◆ Task directions: Across the entries below, how many lines include "Spatial"? Give the number and nothing else.

◆ Records provided:
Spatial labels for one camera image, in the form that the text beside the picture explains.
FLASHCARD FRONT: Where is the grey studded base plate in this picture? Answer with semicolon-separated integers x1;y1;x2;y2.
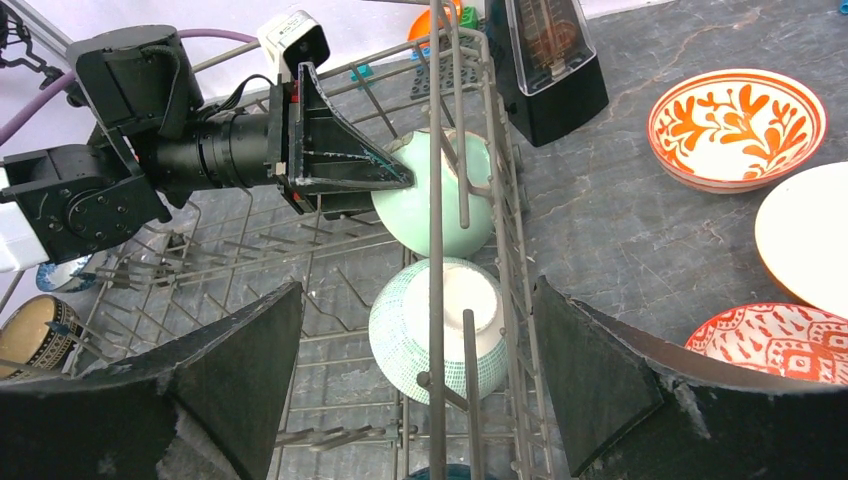
410;51;480;100

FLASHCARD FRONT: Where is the orange curved toy block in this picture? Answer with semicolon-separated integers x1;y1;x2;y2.
407;0;463;47

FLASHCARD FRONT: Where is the green toy block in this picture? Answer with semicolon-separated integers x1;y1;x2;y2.
459;6;479;30

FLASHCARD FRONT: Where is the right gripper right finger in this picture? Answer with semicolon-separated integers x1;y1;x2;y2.
532;277;847;479

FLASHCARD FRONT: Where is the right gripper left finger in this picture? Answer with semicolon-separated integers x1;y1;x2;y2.
1;281;303;479

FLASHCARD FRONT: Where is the grey wire dish rack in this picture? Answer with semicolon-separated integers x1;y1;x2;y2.
1;1;556;479

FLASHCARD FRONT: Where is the black metronome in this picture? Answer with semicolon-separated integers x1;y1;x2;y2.
484;0;609;147

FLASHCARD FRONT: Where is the white bowl orange pattern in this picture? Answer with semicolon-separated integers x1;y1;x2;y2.
646;68;828;194

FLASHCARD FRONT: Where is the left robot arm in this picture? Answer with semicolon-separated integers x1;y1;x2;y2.
1;14;415;272

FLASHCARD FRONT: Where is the dark brown banded bowl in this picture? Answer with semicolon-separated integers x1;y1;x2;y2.
1;294;83;373

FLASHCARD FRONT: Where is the small teal block on rack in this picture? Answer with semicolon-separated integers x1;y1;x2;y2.
350;64;374;83

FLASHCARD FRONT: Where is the pale green bowl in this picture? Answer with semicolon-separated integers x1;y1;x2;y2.
371;128;495;258

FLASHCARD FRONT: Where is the blue white patterned bowl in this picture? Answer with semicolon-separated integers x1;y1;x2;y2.
684;303;847;386

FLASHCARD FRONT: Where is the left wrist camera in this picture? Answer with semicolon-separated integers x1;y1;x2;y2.
257;10;330;83

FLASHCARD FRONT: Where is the light green ribbed bowl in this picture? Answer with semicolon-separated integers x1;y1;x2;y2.
368;257;509;405

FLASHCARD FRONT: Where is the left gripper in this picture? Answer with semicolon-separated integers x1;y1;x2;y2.
136;62;415;220

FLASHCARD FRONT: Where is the white blue rimmed bowl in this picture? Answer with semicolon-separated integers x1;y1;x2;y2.
35;251;109;293

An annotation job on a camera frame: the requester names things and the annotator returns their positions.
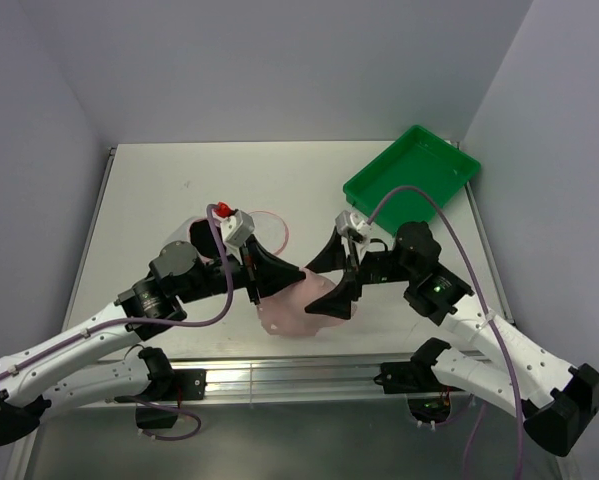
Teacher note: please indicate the black bra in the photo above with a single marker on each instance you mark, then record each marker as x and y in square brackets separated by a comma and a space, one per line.
[201, 237]

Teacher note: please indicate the aluminium frame rail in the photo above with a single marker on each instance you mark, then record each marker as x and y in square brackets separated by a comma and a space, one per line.
[289, 375]

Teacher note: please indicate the pink bra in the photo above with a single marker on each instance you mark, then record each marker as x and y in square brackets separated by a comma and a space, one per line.
[283, 314]

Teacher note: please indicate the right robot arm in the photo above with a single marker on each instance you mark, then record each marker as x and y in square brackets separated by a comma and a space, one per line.
[555, 399]

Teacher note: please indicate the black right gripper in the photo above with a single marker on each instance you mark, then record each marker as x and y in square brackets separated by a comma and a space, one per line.
[338, 300]

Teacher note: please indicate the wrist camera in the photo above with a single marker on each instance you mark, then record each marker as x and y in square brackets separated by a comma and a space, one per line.
[352, 226]
[236, 226]

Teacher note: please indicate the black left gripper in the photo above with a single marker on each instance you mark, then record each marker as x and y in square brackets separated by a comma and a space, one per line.
[271, 273]

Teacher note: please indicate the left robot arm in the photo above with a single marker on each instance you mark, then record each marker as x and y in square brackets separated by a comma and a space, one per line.
[105, 357]

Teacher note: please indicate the green plastic tray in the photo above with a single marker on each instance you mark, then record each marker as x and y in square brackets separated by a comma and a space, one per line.
[418, 158]

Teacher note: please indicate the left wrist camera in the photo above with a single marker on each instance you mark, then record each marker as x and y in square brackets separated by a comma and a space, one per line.
[236, 226]

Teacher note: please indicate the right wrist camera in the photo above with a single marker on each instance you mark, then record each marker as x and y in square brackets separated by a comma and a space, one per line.
[352, 226]

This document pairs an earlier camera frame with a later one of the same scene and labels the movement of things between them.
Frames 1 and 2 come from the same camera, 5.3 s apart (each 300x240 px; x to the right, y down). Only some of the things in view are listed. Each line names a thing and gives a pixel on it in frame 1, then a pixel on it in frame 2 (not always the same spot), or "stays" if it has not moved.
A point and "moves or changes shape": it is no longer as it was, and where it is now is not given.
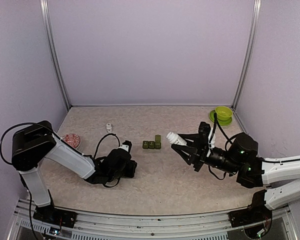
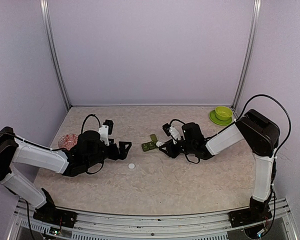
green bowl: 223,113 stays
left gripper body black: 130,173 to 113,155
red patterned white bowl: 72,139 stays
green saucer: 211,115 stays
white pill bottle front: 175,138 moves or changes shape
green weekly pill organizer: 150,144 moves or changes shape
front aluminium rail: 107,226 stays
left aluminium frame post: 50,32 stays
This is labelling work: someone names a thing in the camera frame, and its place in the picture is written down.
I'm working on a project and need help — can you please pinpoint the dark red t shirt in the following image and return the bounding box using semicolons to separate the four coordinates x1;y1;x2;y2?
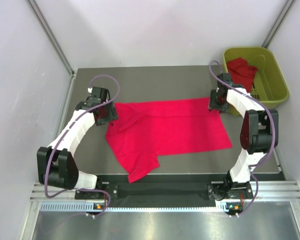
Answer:
226;57;258;93

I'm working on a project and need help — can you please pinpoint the bright pink t shirt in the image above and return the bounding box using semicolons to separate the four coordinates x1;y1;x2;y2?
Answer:
105;97;232;183

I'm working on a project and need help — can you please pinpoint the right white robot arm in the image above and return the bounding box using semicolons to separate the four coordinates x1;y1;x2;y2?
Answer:
207;72;279;201

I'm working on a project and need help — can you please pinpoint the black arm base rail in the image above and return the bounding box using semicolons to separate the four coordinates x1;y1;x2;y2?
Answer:
74;174;253;207

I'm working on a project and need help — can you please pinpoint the olive green plastic basket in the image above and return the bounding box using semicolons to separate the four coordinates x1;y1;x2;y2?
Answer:
223;46;289;109

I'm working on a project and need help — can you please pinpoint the grey aluminium front rail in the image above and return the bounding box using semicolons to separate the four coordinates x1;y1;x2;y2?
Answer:
29;181;300;202

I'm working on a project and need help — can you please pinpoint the left aluminium frame post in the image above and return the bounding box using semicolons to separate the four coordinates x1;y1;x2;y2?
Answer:
25;0;75;76

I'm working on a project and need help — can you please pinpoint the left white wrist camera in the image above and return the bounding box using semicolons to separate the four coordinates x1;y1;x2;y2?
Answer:
87;87;93;94

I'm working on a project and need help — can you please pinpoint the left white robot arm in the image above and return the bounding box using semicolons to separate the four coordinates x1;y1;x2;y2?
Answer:
36;87;118;199

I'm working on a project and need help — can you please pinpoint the aluminium frame post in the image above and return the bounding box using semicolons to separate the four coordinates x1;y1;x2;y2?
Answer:
25;0;75;76
261;0;297;49

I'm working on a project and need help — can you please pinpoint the slotted grey cable duct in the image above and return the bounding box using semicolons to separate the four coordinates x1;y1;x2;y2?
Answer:
39;201;245;213

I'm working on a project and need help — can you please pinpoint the right aluminium frame post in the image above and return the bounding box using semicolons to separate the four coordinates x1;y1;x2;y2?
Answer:
261;0;297;49

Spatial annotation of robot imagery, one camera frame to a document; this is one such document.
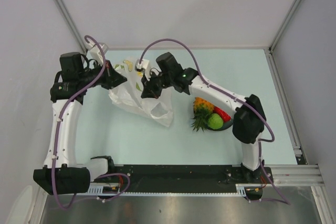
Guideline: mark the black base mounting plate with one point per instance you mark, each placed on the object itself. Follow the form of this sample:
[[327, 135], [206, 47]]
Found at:
[[188, 176]]

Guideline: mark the dark blue ceramic plate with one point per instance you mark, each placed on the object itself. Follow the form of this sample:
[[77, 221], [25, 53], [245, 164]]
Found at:
[[224, 127]]

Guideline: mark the white slotted cable duct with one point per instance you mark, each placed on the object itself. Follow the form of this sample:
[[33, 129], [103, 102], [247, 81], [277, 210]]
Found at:
[[112, 189]]

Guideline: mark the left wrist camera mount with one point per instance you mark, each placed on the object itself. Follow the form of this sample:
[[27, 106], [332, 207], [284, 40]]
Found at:
[[95, 52]]

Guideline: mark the aluminium front frame rail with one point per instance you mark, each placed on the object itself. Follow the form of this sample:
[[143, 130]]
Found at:
[[288, 174]]

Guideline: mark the fake green lime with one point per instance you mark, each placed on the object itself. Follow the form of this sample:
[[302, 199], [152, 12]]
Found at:
[[215, 121]]

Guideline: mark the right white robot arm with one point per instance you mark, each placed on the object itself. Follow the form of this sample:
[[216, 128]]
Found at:
[[248, 118]]

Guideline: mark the fake orange pineapple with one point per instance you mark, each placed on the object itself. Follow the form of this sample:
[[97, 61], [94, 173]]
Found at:
[[202, 110]]

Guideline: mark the fake red bell pepper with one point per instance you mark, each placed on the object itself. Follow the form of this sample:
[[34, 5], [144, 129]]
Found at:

◆ Response to this task: 2